A mudança começou a dar um novo significado à rotina da fazenda, que passou a receber animais resgatados pelo cantor e por sua família.
Canil passou a receber animais abandonados
Em 2024, Zezé contou ao Globo Rural que havia mudado o formato da propriedade.
“Mudei o formato do negócio, agora a fazenda é só para cria. Não mato nenhum animal. Ainda como carne, mas prefiro comprar fora do que matar lá dentro”, afirmou.
“Sou um protetor, construí um canil para abrigar cachorros que resgato. Tenho um custo mensal para salvar esses bichos”, disse.

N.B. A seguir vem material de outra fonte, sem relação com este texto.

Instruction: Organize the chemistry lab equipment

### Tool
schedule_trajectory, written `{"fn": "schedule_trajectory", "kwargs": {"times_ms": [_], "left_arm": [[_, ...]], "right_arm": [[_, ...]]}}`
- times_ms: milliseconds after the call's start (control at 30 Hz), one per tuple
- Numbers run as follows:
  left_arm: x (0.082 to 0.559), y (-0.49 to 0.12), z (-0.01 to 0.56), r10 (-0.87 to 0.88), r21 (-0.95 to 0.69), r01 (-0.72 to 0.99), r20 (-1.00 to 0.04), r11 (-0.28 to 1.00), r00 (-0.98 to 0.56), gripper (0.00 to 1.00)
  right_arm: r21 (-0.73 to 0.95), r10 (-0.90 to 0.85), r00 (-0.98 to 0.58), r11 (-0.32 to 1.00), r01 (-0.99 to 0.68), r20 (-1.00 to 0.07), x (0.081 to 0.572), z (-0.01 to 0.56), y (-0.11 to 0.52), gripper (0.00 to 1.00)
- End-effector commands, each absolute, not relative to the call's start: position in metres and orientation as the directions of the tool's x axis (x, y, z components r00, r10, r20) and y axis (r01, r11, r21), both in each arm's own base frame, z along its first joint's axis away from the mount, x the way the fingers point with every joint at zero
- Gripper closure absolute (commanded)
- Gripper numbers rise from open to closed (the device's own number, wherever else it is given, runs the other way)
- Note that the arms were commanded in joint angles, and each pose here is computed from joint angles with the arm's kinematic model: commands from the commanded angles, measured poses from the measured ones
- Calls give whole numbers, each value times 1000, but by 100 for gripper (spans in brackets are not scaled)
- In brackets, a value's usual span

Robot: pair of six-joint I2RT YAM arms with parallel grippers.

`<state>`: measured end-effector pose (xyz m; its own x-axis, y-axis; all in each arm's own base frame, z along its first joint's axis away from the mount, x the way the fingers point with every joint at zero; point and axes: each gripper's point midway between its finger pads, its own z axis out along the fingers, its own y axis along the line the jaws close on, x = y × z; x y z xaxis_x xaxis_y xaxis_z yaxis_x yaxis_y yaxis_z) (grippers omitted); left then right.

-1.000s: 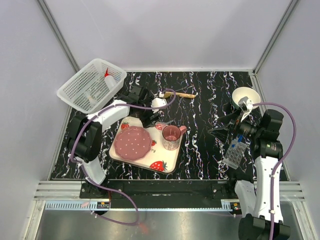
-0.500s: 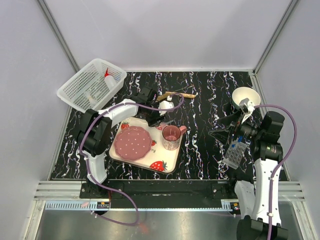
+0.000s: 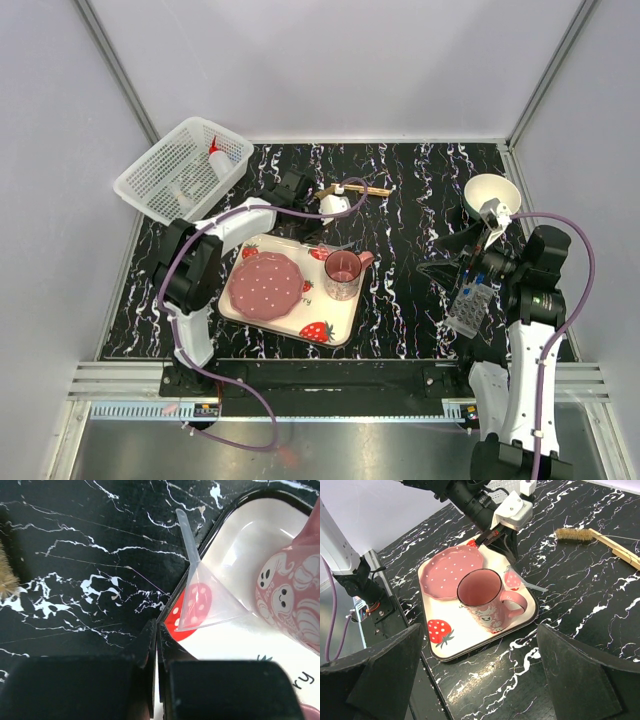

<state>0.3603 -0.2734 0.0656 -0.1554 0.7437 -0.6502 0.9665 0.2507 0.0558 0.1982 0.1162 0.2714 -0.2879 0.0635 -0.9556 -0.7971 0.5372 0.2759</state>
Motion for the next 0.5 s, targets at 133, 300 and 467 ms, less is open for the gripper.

O canil foi construído naquele ano e passou a receber cães abandonados, incluindo animais doentes ou feridos. A estrutura também começou a ser ampliada para oferecer mais espaço aos cachorros e diminuir o risco de fugas.
Cavalos e cães também ganharam um lar
Em entrevista ao g1, a influenciadora e esposa de Zezé, Graciele Lacerda, contou que o casal acolhe animais de rua há mais de uma década.

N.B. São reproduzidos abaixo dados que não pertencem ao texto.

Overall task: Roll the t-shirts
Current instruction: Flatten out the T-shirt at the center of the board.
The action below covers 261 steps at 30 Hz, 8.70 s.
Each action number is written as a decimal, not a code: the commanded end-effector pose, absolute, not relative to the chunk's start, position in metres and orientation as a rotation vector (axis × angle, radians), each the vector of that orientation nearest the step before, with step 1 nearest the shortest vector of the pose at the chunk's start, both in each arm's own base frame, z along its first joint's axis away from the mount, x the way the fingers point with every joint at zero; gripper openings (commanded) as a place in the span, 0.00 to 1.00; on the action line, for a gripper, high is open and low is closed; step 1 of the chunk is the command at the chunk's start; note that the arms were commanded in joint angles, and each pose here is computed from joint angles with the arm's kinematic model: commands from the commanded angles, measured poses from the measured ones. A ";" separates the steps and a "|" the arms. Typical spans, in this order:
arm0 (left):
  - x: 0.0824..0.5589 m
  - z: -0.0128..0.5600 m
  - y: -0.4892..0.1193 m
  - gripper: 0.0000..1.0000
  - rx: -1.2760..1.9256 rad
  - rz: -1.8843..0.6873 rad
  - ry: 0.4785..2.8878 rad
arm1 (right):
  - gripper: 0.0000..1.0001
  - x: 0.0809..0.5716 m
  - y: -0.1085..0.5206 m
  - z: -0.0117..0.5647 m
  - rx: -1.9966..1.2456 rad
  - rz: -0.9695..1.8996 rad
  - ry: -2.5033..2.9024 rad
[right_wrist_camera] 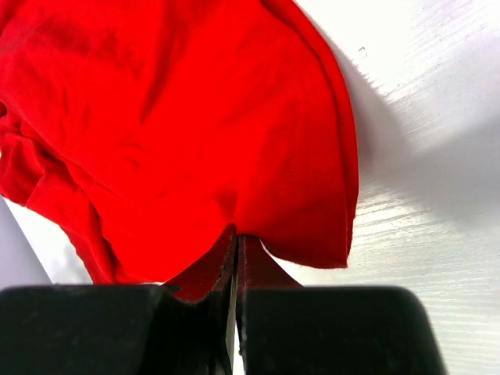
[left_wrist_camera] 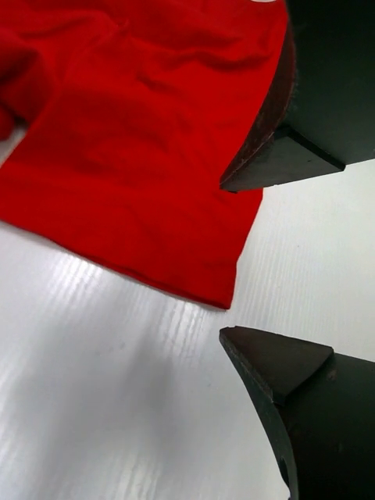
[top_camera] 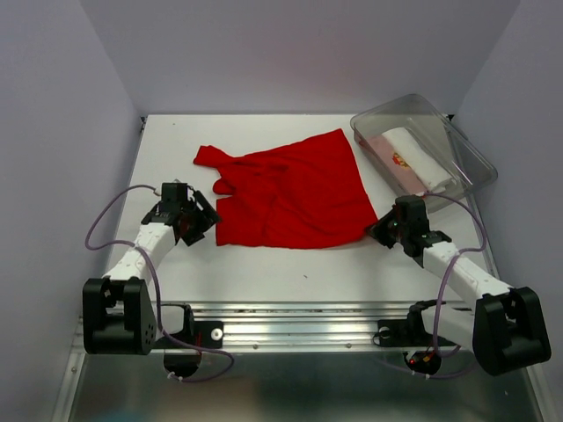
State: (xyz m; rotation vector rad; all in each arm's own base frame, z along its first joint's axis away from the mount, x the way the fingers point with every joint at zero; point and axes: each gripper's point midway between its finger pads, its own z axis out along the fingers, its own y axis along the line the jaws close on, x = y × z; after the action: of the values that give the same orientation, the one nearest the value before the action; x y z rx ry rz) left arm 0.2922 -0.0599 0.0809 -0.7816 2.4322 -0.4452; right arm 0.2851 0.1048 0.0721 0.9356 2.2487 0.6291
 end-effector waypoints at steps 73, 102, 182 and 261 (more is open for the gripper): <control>0.275 0.046 -0.035 0.94 -0.893 0.124 2.488 | 0.01 0.297 0.104 0.090 0.883 0.631 2.216; 0.280 0.058 -0.047 0.98 -0.963 0.008 2.370 | 0.01 0.297 0.105 0.087 0.888 0.631 2.221; 0.249 0.731 0.027 0.00 -0.427 -0.472 0.846 | 0.01 0.269 0.204 0.578 -0.333 1.292 1.369; 0.527 0.360 0.036 0.00 -0.758 -0.291 1.609 | 0.01 0.409 0.111 0.168 0.377 0.357 2.336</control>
State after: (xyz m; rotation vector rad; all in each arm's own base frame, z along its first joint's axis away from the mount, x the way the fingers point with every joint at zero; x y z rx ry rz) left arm 0.5401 0.0097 0.2949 -0.7214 1.8411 -0.3123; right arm 0.3973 0.1146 0.1627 0.4141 2.3621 0.3855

“A primeira foi a Meg, que o Zezé resgatou em Capelinha, em Minas Gerais, em 2013. A gente pega cachorros de rua, doentes… já pegamos cachorro com barriga aberta, de tudo quanto é jeito. Nós cuidamos, tratamos e eles ficam lá”, disse.

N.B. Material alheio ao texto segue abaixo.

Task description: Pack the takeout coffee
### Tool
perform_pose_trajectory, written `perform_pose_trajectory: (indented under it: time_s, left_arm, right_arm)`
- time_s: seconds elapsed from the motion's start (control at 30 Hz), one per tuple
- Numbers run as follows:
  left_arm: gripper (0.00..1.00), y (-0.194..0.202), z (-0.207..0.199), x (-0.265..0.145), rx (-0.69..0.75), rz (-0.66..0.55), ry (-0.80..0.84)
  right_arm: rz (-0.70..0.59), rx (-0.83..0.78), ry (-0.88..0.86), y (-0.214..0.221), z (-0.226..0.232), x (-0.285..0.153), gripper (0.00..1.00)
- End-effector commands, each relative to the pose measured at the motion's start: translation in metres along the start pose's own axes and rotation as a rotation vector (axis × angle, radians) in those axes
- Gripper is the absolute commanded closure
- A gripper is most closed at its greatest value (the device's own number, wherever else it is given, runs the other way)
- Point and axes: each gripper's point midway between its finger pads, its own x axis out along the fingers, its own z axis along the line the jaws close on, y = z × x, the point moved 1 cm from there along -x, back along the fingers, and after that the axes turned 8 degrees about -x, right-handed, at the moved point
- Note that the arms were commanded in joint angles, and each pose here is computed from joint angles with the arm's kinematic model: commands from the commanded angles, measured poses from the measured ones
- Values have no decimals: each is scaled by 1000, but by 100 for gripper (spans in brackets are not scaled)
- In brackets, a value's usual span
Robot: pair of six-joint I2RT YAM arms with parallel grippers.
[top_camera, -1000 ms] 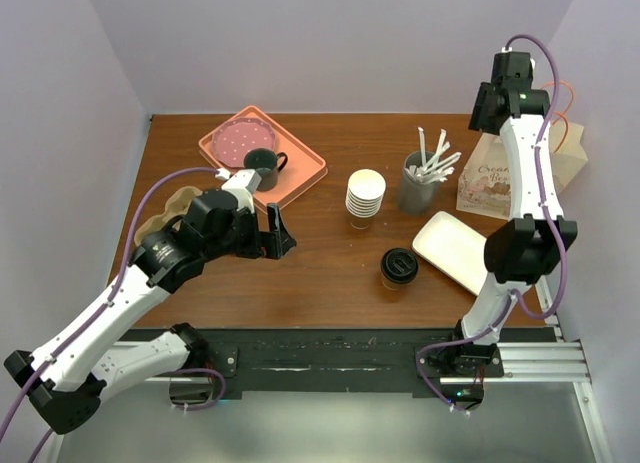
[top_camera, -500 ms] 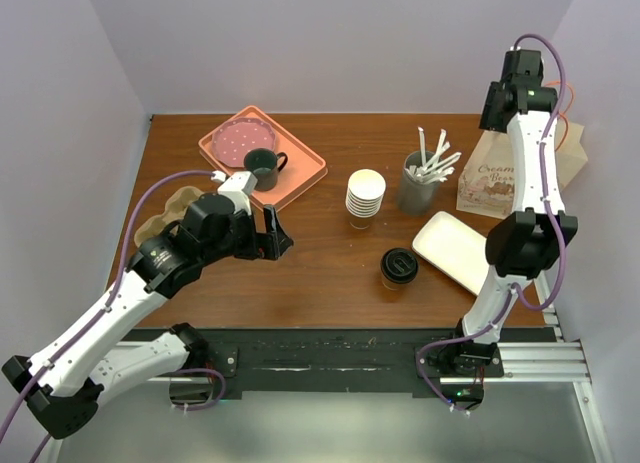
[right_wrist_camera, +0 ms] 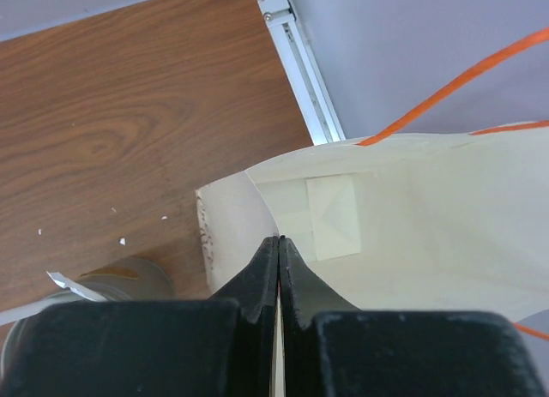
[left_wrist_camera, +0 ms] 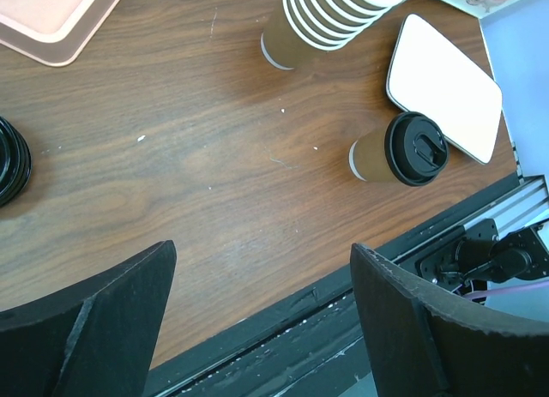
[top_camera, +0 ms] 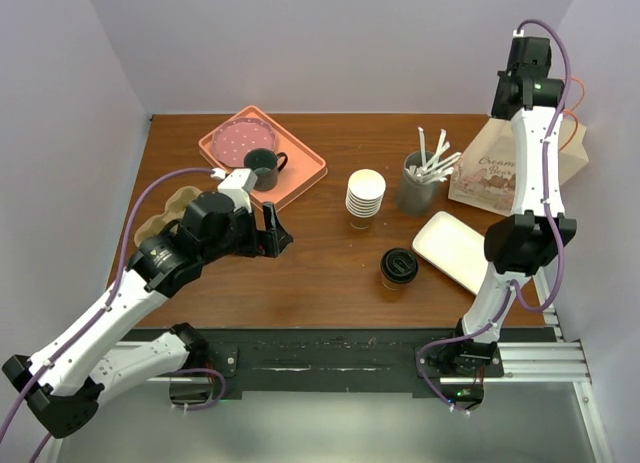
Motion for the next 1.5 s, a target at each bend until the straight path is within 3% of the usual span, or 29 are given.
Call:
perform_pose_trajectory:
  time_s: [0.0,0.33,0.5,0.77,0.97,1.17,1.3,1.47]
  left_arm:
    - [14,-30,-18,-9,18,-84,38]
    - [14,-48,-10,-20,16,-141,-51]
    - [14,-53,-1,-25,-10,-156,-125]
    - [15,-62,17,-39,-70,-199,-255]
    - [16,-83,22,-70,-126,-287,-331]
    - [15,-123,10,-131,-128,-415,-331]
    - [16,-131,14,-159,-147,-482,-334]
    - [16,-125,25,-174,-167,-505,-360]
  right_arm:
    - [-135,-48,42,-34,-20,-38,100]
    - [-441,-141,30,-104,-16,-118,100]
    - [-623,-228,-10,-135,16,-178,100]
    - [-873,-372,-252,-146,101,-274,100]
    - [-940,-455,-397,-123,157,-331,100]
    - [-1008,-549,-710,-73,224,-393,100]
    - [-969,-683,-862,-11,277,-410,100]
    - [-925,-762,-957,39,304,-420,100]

Em 2024, o casal também havia adotado quatro cachorros abandonados na mesma cidade.
Já em 2025, Zezé e Graciele Lacerda receberam cinco cavalos resgatados de um abatedouro clandestino em Anápolis, em Goiás.
Um novo morador chegou à propriedade em junho de 2026. O cachorro Gaara foi adotado após passar por quatro feiras sem encontrar uma família.
Pecuária segue na fazenda ‘É o Amor’
Ao Globo Rural, Zezé explicou que a pecuária continua na Fazenda É o Amor, mas com foco na reprodução e no melhoramento genético de gado Nelore puro.
A mudança alterou o objetivo da criação, já que os animais não são abatidos na propriedade.
Além da criação de Nelore, a fazenda também passou a investir no cultivo de soja para manter a atividade rural.